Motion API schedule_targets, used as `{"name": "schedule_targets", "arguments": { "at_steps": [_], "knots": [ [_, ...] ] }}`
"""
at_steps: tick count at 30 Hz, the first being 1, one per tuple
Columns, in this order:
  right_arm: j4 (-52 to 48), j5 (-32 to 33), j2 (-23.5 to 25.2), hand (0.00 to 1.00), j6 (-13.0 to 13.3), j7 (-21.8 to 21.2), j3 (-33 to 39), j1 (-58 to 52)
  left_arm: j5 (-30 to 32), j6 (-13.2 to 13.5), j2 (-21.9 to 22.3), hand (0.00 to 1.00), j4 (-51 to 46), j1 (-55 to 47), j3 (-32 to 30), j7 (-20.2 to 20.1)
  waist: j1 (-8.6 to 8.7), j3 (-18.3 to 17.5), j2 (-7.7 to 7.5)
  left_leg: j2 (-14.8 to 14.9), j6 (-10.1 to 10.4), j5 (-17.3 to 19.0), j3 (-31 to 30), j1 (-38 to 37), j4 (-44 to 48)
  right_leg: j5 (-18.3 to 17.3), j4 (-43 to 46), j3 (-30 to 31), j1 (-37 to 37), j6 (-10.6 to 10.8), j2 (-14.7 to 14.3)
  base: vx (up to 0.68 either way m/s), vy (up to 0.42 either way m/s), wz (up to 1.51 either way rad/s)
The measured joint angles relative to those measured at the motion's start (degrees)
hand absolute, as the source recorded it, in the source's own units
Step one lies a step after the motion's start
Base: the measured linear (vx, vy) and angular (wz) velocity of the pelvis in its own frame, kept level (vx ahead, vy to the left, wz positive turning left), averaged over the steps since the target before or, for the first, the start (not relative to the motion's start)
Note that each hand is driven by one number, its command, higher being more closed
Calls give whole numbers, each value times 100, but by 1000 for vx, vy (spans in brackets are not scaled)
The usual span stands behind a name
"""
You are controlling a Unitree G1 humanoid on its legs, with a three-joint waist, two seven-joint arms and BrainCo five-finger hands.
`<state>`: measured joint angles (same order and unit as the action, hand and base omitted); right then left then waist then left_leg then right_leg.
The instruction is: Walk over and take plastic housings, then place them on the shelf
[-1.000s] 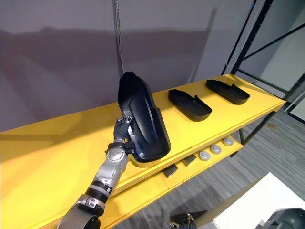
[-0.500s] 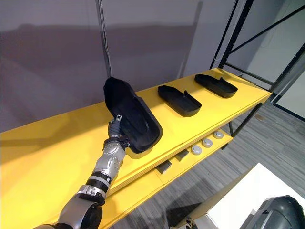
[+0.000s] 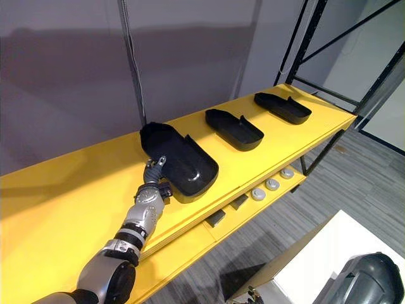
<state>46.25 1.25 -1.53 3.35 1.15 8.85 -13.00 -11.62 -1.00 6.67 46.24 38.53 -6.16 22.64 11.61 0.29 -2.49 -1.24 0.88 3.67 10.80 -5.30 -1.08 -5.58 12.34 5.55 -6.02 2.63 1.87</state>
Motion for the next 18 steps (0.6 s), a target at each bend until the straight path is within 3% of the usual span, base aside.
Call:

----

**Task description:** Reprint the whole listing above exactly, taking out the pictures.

**Exercise output:**
Motion API schedule_targets, used as `{"name": "schedule_targets", "arguments": { "at_steps": [_], "knots": [ [_, ...] ] }}`
"""
at_steps: tick count at 30 Hz, the first being 1, one per tuple
Columns, in this order:
  right_arm: j4 (-52 to 48), j5 (-32 to 33), j2 (-23.5 to 25.2), hand (0.00 to 1.00), j6 (-13.0 to 13.3), j7 (-21.8 to 21.2), j3 (-33 to 39), j1 (-58 to 52)
  left_arm: j5 (-30 to 32), j6 (-13.2 to 13.5), j2 (-21.9 to 22.3), hand (0.00 to 1.00), j4 (-51 to 46), j1 (-55 to 47), j3 (-32 to 30), j7 (-20.2 to 20.1)
  waist: j1 (-8.6 to 8.7), j3 (-18.3 to 17.5), j2 (-7.7 to 7.5)
  left_leg: j2 (-14.8 to 14.9), j6 (-10.1 to 10.4), j5 (-17.3 to 19.0), j3 (-31 to 30), j1 (-38 to 37), j4 (-44 to 48)
  right_leg: j5 (-18.3 to 17.3), j4 (-43 to 46), j3 (-30 to 31), j1 (-37 to 37), j6 (-10.6 to 10.8), j2 (-14.7 to 14.3)
  base: vx (up to 0.68 either way m/s), vy (up to 0.42 either way m/s), wz (up to 1.51 either way rad/s)
The measured joint angles relative to those measured at the motion's start (degrees)
hand absolute, as the source recorded it, in the source's own units
Step one lies a step after the motion's start
Base: the measured linear (vx, vy) and angular (wz) velocity of the pelvis in its own frame, kept level (vx ahead, vy to the left, wz positive turning left), averaged over the steps since the target before or, for the first, the start (not relative to the motion's start)
Note that each hand is driven by one number, its command, higher being more closed
Calls give whole numbers, each value times 100, but by 1000 for vx, vy (spans in brackets are not scaled)
The usual span stands behind a name
"""
You are controlling a Unitree G1 humanoid on its legs, with a three-joint waist, two seven-joint arms and BrainCo five-finger hands.
`<state>`: measured joint angles (same order and unit as the action, hand and base omitted); right then left then waist then left_leg then right_leg.
The instruction is: Walk over and take plastic housings, then place them on the shelf
[-1.000s] 
[-0.500s] 
[+0.000s] 
<state>46.25 1.25 -1.53 3.35 1.15 8.85 -13.00 -11.62 -1.00 6.67 46.24 38.53 -6.16 22.64 11.61 0.29 -2.49 -1.24 0.88 3.67 10.80 -5.30 -1.08 -5.58 12.34 5.55 -6.02 2.63 1.87</state>
Motion for the next 18 steps (0.6 s), a target at each bend until the straight path is within 3% of the usual span, base aside.
Call:

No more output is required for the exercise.